Манукян еще раз обиделся:
— Если б ты не был наш гость, Стас… я б тебя вышвырнул к чертовой бабушке.
— Плевать, — .ответил Стас и поднялся.
…В комнате «Для ума» на подоконнике стоят две бутылки коньяка и четыре бутылки вина. Румынского. С изящно вытянутыми горлышками. Стас соображал, как унести все зараз. Неудобно. В комнату вошел Филипп.
— Помоги мне.
— Ты пьян, Стас.
— Помоги, говорю. Разгрохаю.
— Отвальную нам устроили, а ты ставишь себя черт знает кем.
— Тебе что, стыдно за меня? — Стас усмехнулся и, захватив бутылки, направился к столу. Поставил бутылки и взглянул на ребят. Он ждал одобрения. Но его не замечали. Будто его вообще не было. Парни слушали музыку и курили трубки.
Стас подсел к Манукяну.
— Жора, давай мириться.
— Я на тебя не обижаюсь. Ты невоспитанный человек.
— Ладно, давай мириться. Выпьем за твой Баку.
Манукян вздохнул, налил в стакан коньяку и придвинул шпроты.
— Что ты знаешь о нашей жизни, дорогой? У тебя дома газ и теплый сортир, да?
Стас согласился.
— Возьми — Борский. Ты его пижоном считаешь. Знаешь, сколько он кимберлитовых трубок обнаружил?..

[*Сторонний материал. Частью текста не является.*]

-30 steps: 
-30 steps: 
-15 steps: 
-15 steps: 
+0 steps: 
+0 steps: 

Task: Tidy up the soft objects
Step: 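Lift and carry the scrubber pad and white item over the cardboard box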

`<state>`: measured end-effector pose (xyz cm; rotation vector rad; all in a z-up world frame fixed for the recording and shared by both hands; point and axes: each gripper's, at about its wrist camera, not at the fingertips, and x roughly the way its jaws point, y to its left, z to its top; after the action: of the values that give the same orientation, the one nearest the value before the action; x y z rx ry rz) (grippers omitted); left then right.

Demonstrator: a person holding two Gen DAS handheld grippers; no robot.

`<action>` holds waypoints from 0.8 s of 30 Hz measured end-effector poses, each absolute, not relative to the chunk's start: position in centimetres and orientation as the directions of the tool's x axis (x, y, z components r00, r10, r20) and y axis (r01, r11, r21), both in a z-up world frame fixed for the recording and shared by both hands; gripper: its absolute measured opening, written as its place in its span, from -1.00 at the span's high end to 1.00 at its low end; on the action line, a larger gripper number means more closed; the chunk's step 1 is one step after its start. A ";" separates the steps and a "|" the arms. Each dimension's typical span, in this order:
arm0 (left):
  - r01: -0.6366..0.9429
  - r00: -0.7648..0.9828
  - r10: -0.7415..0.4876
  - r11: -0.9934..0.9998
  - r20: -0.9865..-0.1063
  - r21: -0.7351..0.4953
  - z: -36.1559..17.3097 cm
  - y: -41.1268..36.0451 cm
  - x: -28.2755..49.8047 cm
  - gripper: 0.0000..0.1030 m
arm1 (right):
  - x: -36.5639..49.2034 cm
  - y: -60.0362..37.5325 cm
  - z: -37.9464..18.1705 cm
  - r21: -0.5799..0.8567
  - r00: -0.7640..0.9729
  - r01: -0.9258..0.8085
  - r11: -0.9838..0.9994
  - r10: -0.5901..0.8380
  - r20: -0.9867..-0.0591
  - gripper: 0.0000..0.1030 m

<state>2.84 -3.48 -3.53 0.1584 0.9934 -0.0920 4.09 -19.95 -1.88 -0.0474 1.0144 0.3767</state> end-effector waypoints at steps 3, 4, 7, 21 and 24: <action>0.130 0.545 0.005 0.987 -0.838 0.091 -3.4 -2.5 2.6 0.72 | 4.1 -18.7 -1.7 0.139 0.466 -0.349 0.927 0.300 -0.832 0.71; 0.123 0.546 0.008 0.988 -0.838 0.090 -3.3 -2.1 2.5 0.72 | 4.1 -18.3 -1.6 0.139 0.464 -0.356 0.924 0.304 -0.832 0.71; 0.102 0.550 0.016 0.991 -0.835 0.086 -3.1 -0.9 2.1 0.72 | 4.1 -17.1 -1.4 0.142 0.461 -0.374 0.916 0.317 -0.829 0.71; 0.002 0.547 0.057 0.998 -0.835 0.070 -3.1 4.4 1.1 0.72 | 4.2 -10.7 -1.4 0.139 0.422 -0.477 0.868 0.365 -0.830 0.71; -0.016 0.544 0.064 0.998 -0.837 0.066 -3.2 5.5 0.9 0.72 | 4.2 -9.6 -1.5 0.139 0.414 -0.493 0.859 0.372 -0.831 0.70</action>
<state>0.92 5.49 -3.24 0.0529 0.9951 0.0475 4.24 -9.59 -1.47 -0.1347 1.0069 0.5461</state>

Стас медленно наливал коньяк.
— Ну и что?!
— Для тебя пустяки, да? Раз Борский возвращался на базу и заболел. В ста километрах. Мороз тридцать градусов. Так знаешь, что он сделал, собака? Разделся и начал купаться. В реке. С температурой сорок. Клин клином вышибал. Представляешь?
Стас поднес коньяк к губам.
— Ну и что? Я как-то…
Он двумя глотками опорожнил рюмку. Манукян усмехнулся. Мелодию оборвал шелест холостой ленты. Манукян выключил магнитофон, перемотал бобину и поставил новую пленку. Резко, как взрыв, в грустный уют комнаты ворвался танец. Словно бешеная река прорвала запруду. Манукян отпрыгнул от магнитофона.
— У-эх… — выдохнул он.
И пошло. И пошло. Он крутился как ошалелый! Одну руку вытянул в сторону, другую согнул в локте у груди. На носки, на пятки, опять на носки! А ноги, ноги! Что ими вытворяет, ненормальный!
Парни хлопают тяжело и ритмично. И как-то по-русски. Вера схватила нож и протянула Манукяну.
— Не надо ножик! — крикнул он и ускорил темп. Если только можно было ускорить темп.